C.S. Lewis's classic fantasy tale was required reading when I was in elementary school, but I honestly have no recollection of it whatsoever so I can't comment on how accurate the film adaptation is. The production values are very high and it's definitely a first rate film. The acting is quite good, with ten year old Georgie Henley stealing the show with her wide-eyed wonder. Her reactions to the world of Narnia are actually more convincing than the visual effects are. Speaking of which, the effects are quite good and look very pretty, but for some reason they just didn't sit well for me. Maybe it was the voice talent or the personification of the animal characters, but it's more likely that I'm jaded and my expectations are set too high these days. The epic battle at the end of the movie is brilliantly staged and extremely violent, but edited in such a way that it can still be somewhat kid friendly.
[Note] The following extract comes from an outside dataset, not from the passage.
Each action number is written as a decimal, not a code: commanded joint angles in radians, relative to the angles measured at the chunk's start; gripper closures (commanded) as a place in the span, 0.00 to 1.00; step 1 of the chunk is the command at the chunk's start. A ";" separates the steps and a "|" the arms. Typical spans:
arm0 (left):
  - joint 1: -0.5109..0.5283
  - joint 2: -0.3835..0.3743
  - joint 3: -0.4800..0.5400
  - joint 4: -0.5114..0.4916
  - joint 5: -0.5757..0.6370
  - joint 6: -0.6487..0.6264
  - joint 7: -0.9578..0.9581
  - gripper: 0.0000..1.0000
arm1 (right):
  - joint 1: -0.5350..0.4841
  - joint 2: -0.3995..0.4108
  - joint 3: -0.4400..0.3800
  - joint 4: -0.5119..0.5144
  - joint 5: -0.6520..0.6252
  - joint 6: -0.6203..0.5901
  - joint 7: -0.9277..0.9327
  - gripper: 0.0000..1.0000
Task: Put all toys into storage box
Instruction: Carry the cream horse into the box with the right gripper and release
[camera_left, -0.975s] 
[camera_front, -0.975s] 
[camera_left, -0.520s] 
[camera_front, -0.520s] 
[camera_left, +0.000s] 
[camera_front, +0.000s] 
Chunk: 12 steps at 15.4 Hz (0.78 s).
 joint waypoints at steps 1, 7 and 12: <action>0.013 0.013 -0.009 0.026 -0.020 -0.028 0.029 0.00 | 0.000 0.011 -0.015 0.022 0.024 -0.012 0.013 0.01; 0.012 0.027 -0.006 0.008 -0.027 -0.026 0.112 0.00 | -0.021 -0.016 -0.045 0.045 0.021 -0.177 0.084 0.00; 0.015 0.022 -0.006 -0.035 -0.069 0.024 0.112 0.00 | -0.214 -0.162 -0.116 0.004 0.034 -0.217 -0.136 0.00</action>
Unfortunately, battles of this scope seem to have become commonplace in fantasy films these days, and as such it loses much of its impact. However, what struck me the most about the film was its stellar tear jerking music score, which unfortunately gets spoiled during the closing credits by a couple of really terrible tunes.
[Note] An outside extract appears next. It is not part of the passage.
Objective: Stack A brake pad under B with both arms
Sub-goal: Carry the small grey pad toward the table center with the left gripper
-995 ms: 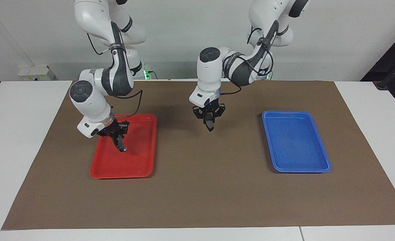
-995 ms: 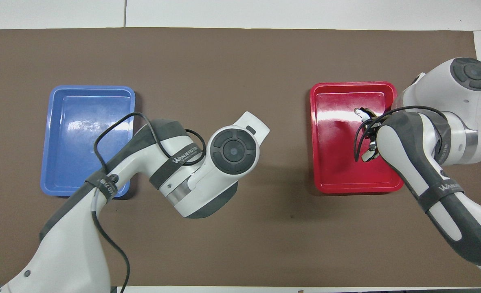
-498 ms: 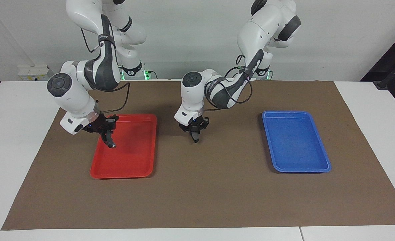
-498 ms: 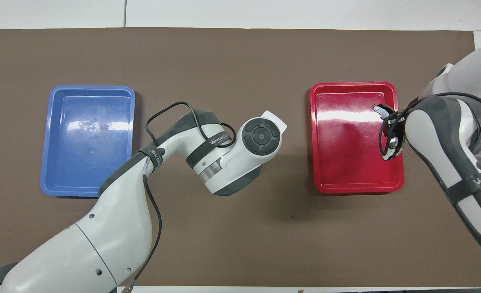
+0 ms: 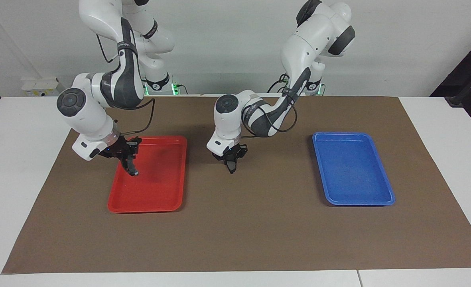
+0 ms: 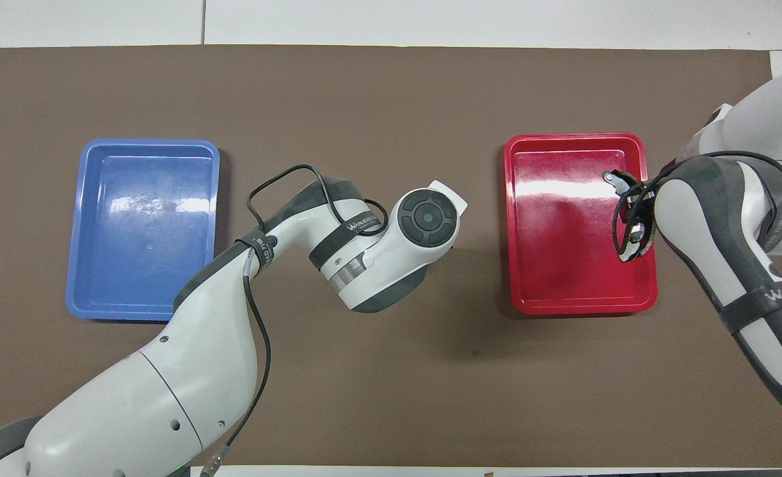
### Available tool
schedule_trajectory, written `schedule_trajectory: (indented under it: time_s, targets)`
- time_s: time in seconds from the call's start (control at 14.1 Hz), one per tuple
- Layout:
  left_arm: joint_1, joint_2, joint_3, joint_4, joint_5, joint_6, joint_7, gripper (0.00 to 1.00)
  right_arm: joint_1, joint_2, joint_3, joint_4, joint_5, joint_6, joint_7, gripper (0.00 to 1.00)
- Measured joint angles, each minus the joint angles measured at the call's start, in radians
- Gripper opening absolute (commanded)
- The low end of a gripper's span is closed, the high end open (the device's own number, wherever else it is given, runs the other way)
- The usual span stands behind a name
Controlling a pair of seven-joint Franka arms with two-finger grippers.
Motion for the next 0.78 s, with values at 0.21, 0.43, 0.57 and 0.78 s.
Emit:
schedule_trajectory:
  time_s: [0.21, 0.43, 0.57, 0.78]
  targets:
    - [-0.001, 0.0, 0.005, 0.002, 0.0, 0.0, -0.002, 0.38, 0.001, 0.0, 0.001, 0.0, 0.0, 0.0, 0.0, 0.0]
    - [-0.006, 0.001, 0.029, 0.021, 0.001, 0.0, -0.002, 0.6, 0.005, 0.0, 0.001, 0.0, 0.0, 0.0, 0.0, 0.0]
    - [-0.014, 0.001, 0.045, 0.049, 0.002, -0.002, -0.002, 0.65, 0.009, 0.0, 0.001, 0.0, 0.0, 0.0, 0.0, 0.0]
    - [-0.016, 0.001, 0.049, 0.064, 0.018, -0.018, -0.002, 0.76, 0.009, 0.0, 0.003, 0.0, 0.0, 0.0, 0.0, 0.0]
The film also suffers a bit from its source material as none of the characters are particularly likable, apart from Lucy Pevensie (Georgie Henley). The fact that the children are always fighting and bickering may be realistic, but it's certainly not enjoyable to watch. The voice characterizations also seemed inappropriate to me and didn't fit the characters very well, which constantly disrupted my suspension of disbelief. While Liam Neeson has a great voice, it just didn't seem like the voice you would hear coming out of a lion. The film also becomes tiresome with its heavy handed Christian propaganda, which makes it feel more like a sermon than a fantasy adventure. Still, overall it's an enjoyable and delightful visual spectacle, full of magic, imagination, and childhood wonder.